Records from a dataset:

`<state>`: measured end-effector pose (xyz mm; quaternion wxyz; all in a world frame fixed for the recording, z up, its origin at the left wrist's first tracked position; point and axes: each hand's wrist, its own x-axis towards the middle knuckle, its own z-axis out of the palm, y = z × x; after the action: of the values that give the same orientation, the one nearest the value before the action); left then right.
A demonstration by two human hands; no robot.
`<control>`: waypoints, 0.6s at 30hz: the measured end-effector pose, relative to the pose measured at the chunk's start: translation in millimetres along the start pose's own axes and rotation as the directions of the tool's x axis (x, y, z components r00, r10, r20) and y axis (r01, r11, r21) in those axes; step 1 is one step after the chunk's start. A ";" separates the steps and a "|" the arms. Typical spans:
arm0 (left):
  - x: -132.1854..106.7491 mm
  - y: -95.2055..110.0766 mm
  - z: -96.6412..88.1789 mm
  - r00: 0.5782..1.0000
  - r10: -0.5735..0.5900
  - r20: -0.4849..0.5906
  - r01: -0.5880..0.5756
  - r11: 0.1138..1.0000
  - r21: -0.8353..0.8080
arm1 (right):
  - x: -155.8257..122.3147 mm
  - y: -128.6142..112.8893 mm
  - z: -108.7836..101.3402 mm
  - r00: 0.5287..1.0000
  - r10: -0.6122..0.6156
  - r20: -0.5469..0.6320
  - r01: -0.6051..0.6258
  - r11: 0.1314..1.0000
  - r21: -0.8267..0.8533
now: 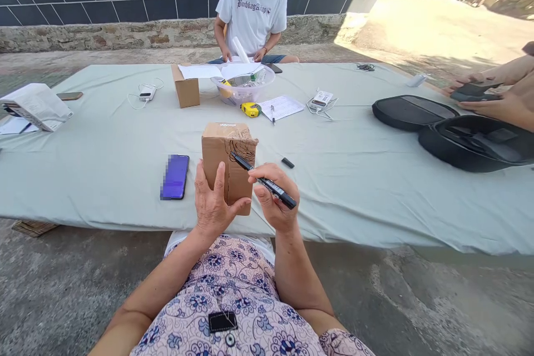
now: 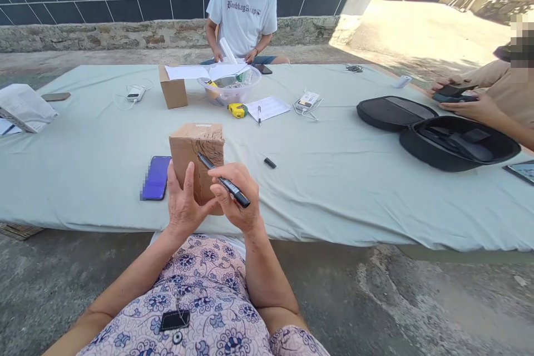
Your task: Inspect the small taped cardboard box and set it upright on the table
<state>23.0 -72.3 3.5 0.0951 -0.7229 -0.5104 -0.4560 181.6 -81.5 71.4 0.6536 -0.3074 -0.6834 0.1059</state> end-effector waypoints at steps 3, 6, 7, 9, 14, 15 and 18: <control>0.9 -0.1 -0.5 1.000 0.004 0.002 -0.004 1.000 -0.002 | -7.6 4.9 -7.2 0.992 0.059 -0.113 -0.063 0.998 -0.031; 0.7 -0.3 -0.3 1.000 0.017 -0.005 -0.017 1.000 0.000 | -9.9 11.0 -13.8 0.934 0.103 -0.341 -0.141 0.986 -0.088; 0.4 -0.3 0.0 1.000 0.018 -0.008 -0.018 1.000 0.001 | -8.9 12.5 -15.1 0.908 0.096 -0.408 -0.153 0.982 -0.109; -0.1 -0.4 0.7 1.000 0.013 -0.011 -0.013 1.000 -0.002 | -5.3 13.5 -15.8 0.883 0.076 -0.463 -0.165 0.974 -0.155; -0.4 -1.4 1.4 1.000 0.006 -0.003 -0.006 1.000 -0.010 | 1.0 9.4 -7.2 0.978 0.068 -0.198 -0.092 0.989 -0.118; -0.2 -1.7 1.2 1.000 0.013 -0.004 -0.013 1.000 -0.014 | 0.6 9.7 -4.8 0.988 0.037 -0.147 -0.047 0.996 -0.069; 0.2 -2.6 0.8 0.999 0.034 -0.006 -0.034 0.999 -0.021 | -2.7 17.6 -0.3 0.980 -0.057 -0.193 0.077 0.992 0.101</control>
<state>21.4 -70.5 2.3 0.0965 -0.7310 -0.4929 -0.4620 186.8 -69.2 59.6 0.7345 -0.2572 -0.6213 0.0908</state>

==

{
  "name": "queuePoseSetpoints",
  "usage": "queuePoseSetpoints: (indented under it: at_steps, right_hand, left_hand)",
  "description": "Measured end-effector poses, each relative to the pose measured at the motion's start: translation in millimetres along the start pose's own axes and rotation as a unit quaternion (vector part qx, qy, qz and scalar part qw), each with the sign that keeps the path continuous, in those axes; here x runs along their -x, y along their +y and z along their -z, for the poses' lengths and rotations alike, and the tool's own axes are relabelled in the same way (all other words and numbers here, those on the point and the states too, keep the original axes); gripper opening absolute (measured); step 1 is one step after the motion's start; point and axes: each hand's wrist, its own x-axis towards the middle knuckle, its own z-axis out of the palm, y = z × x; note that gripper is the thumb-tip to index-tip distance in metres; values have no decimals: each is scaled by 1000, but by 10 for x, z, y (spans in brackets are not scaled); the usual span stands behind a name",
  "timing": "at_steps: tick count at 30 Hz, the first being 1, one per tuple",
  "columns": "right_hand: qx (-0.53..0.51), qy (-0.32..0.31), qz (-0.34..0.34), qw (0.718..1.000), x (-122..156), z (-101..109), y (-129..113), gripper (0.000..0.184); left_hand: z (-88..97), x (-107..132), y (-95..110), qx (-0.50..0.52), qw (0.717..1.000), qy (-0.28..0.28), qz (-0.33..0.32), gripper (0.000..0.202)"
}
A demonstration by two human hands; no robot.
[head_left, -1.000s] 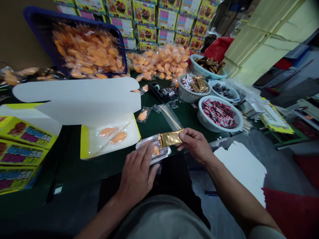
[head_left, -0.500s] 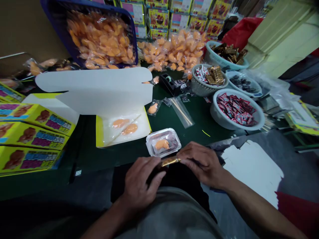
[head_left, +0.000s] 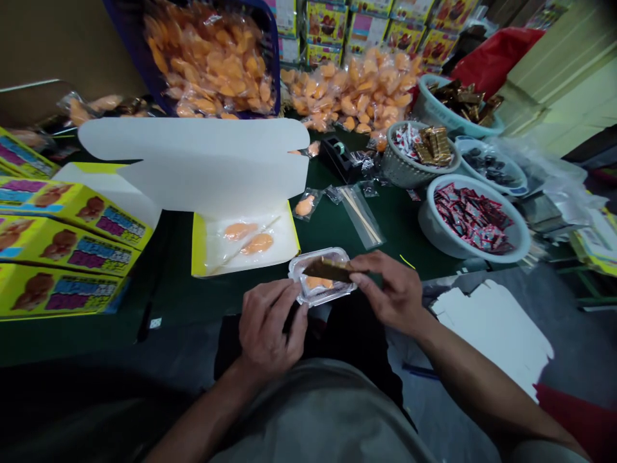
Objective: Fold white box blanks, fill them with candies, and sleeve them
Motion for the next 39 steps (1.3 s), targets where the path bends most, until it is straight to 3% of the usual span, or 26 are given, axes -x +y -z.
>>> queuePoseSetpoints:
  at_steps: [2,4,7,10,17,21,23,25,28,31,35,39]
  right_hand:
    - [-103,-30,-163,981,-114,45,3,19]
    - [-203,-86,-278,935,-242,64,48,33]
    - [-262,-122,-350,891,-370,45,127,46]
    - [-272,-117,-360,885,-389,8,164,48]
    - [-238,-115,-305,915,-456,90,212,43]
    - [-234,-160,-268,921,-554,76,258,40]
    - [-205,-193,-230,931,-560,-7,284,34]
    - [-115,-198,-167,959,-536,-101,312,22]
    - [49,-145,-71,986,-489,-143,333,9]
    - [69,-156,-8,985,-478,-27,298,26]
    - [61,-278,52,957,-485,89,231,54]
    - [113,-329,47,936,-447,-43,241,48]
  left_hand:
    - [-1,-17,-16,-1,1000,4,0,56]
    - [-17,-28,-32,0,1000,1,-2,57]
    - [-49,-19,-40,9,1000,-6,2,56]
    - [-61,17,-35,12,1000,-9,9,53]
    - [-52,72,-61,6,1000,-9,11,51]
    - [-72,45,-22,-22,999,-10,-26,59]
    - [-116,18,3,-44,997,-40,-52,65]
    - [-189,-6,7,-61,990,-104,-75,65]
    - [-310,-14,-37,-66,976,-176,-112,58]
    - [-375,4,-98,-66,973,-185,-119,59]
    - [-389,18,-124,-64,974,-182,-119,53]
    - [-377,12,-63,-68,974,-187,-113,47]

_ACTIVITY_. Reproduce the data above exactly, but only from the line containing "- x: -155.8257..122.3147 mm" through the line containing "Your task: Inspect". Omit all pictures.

_EXERCISE SOLUTION_.
  - x: -155.8257..122.3147 mm
  - y: -128.6142..112.8893 mm
  - z: -108.7836..101.3402 mm
  - r00: 0.5287..1.0000
  - r10: -0.6122..0.6156
  - r20: -0.5469..0.6320
  - r01: -0.6051..0.6258
  - r11: 0.1314..1.0000
  - r21: -0.8267..0.8533
now: 
now: 
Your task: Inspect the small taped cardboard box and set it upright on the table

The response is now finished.